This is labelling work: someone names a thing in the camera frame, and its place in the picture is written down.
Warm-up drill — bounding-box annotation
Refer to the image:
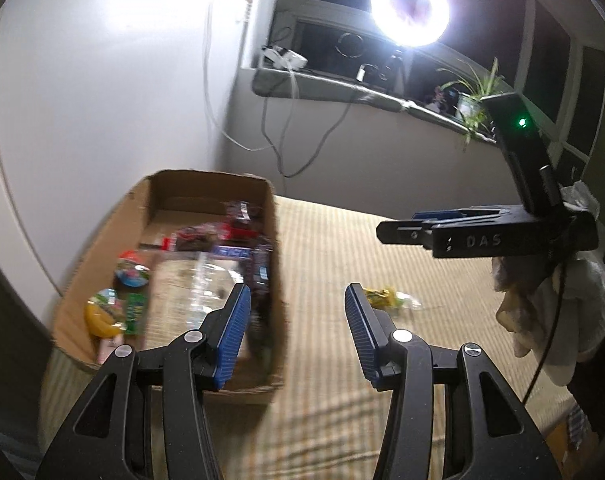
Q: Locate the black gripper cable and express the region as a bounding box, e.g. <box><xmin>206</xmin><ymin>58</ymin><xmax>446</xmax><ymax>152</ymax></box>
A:
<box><xmin>521</xmin><ymin>255</ymin><xmax>569</xmax><ymax>407</ymax></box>

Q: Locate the pink snack packet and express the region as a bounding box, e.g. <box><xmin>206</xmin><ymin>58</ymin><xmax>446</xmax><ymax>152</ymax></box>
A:
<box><xmin>96</xmin><ymin>337</ymin><xmax>117</xmax><ymax>365</ymax></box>

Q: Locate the ring light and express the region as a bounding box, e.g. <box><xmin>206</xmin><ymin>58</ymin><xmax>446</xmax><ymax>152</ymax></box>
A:
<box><xmin>371</xmin><ymin>0</ymin><xmax>454</xmax><ymax>50</ymax></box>

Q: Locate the clear plastic bag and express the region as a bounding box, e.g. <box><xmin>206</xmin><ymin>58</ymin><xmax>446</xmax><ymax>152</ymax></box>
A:
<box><xmin>145</xmin><ymin>255</ymin><xmax>246</xmax><ymax>348</ymax></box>

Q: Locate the blue checked cloth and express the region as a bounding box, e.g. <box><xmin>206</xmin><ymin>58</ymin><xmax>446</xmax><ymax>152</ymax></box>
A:
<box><xmin>567</xmin><ymin>405</ymin><xmax>591</xmax><ymax>448</ymax></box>

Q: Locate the small yellow snack packet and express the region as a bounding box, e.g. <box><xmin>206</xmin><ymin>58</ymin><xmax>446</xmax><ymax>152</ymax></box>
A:
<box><xmin>363</xmin><ymin>286</ymin><xmax>424</xmax><ymax>314</ymax></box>

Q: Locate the white device on sill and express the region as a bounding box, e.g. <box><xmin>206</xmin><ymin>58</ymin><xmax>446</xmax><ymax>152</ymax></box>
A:
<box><xmin>260</xmin><ymin>45</ymin><xmax>309</xmax><ymax>71</ymax></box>

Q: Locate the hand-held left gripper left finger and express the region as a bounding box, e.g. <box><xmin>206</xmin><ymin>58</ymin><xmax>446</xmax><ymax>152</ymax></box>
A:
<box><xmin>42</xmin><ymin>282</ymin><xmax>253</xmax><ymax>480</ymax></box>

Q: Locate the round snack cup yellow base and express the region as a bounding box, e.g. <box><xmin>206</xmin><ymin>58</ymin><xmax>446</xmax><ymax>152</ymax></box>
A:
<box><xmin>84</xmin><ymin>288</ymin><xmax>126</xmax><ymax>338</ymax></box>

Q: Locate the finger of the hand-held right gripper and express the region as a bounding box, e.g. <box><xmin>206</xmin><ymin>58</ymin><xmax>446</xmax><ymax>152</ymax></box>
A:
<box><xmin>411</xmin><ymin>205</ymin><xmax>528</xmax><ymax>227</ymax></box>
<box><xmin>377</xmin><ymin>220</ymin><xmax>433</xmax><ymax>246</ymax></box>

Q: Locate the grey looping cable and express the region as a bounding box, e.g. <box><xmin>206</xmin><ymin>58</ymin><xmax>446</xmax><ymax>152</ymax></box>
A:
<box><xmin>259</xmin><ymin>72</ymin><xmax>356</xmax><ymax>179</ymax></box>

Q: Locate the dark striped snack packet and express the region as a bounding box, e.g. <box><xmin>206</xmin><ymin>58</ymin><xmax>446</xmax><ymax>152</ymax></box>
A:
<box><xmin>246</xmin><ymin>244</ymin><xmax>275</xmax><ymax>358</ymax></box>

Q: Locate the grey window sill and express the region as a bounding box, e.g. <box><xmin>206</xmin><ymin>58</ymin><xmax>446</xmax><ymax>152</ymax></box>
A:
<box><xmin>252</xmin><ymin>66</ymin><xmax>509</xmax><ymax>147</ymax></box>

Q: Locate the round snack cup blue lid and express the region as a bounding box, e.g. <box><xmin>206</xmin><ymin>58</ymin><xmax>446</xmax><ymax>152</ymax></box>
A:
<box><xmin>114</xmin><ymin>250</ymin><xmax>152</xmax><ymax>289</ymax></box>

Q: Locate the blue white candy bar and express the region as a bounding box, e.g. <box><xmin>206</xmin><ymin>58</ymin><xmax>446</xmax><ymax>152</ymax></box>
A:
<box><xmin>211</xmin><ymin>244</ymin><xmax>254</xmax><ymax>260</ymax></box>

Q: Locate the dark red snack packet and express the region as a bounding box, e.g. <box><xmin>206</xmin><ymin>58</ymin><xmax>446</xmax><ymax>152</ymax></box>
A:
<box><xmin>221</xmin><ymin>200</ymin><xmax>264</xmax><ymax>227</ymax></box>

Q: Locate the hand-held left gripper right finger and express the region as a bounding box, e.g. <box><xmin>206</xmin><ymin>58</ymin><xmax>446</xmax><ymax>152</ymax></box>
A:
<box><xmin>345</xmin><ymin>282</ymin><xmax>558</xmax><ymax>480</ymax></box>

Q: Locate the person's right forearm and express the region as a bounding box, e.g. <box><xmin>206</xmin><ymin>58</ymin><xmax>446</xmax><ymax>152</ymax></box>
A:
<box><xmin>493</xmin><ymin>254</ymin><xmax>605</xmax><ymax>387</ymax></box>

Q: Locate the green potted plant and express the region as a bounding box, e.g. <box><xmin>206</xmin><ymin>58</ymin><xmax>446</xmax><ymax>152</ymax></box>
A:
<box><xmin>437</xmin><ymin>56</ymin><xmax>507</xmax><ymax>154</ymax></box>

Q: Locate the white rounded headboard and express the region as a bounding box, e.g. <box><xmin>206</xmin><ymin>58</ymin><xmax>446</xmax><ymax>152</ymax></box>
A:
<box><xmin>0</xmin><ymin>0</ymin><xmax>252</xmax><ymax>302</ymax></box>

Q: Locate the white cable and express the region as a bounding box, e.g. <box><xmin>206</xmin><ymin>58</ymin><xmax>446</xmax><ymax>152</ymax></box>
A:
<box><xmin>201</xmin><ymin>0</ymin><xmax>274</xmax><ymax>155</ymax></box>

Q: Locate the brown cardboard box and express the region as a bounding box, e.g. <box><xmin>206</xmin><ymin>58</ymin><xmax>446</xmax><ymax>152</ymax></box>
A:
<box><xmin>50</xmin><ymin>169</ymin><xmax>287</xmax><ymax>407</ymax></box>

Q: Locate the dark window frame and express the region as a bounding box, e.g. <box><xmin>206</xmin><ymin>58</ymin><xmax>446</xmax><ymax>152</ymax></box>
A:
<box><xmin>267</xmin><ymin>0</ymin><xmax>605</xmax><ymax>161</ymax></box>

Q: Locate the green snack packet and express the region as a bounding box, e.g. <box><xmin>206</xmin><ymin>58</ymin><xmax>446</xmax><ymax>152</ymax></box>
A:
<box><xmin>124</xmin><ymin>292</ymin><xmax>149</xmax><ymax>337</ymax></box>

+++++

Exercise aim — Once you have located every line with the word "left" in the material above, list those lines.

Your response —
Q: Locate the hand-held left gripper left finger and express the region as a bounding box, e.g. <box><xmin>206</xmin><ymin>58</ymin><xmax>446</xmax><ymax>152</ymax></box>
Q: Locate the hand-held left gripper right finger and express the region as a bounding box, e.g. <box><xmin>206</xmin><ymin>58</ymin><xmax>446</xmax><ymax>152</ymax></box>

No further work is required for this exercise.